Thousands of students and school pupils protested across Britain on Tuesday against planned rises in university tuition fees, bringing disruption to central London and putting strains on the coalition government.
In fiery exchanges in parliament, Deputy Prime Minister Nick Clegg, the leader of the coalition's junior partner the Liberal Democrats, defended the fee hike which his party had promised to vote against during campaigning for May's election.
Outside parliament, there were bizarre scenes of cat and mouse as protesters dispersed from the route of a designated demonstration fanning out across central London with police in hot pursuit.
There were similar protests in other major cities, as anger about the Conservative-led coalition government's plans to almost triple tuition fees to up to 9,000 pounds ($14,500) a year showed no sign of abating.

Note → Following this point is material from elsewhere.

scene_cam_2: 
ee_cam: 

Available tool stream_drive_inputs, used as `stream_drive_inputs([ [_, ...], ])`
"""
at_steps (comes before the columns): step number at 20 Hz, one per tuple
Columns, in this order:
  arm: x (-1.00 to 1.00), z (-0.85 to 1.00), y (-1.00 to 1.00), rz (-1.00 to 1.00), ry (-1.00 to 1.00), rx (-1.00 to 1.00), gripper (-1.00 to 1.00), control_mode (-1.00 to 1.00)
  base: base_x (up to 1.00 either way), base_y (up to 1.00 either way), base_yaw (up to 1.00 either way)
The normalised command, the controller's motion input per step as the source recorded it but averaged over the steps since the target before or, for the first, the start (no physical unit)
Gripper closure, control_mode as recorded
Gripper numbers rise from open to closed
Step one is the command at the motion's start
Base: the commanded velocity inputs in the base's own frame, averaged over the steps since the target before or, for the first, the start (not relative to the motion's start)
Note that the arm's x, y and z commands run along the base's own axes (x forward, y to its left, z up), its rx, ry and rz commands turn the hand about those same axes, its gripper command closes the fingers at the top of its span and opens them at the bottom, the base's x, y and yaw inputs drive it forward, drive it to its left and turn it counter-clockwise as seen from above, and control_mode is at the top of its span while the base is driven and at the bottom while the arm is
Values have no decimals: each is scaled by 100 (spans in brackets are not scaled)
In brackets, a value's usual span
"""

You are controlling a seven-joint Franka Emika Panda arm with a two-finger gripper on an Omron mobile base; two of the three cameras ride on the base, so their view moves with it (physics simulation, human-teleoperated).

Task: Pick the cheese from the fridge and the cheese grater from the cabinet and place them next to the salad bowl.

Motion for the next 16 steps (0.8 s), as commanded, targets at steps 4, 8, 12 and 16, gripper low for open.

Students have been occupying university buildings to campaign against the hike, part of austerity measures which will see 81 billion pounds of spending cuts over four years.
"It's starting to go back to how it was when only the upper classes can go to university," said Daisy Tolmie, 18, taking part in the third protest this month in the capital.
Saoirise Cox, 17, said: "I want to make them realize that we are political as a group, and that we're not going to let them get away with this."
Protesters say they feel betrayed by the coalition government, in particular the Liberal Democrats because of their pre-election pledge to oppose higher tuition fees.
The issue is becomingly increasingly embarrassing for the party and Business Secretary Vince Cable, a Lib Dem minister whose department is responsible for the proposals, said he might join other Lib Dem lawmakers in abstaining in any vote.
Even Clegg, who has written to student leaders to try to explain the government's case that the new system would be fairer, declined to say during a debate in parliament what he would do in a vote, expected before Christmas.
"If he votes against, that's the only principled position," said Harriet Harman, opposition Labor's deputy leader. "If he abstains, it's a cop-out; if he votes for, it's a sell-out."
While it would be unlikely to block the bill, a rebellion by a significant number of Lib Dems would strain relations between the two coalition parties.
But there is no immediate danger to the coalition as Lib Dem popularity ratings have collapsed since they joined forces with the Conservatives and they would face disaster at the ballot box if they walked out now and forced an election.
Tuesday's protests in London were initially more peaceful than two previous demonstrations in the capital this month. Senior officers had warned no violence would be tolerated and officers in riot gear guarded government buildings.
But protesters who feared being "kettled," a containment tactic used by police, broke up into groups which spread across the streets of the capital. There were minor scuffles and police said they had made three arrests.
The student demonstrations are the first major protests directly linked to the government's spending cuts. Labor unions are warning of strikes and more action as anger rises over job cuts and the loss of some public services.
Riot police were called to break up a demonstration against cuts planned by the Lewisham local authority in south London on Monday, with 16 officers suffering minor injuries in clashes.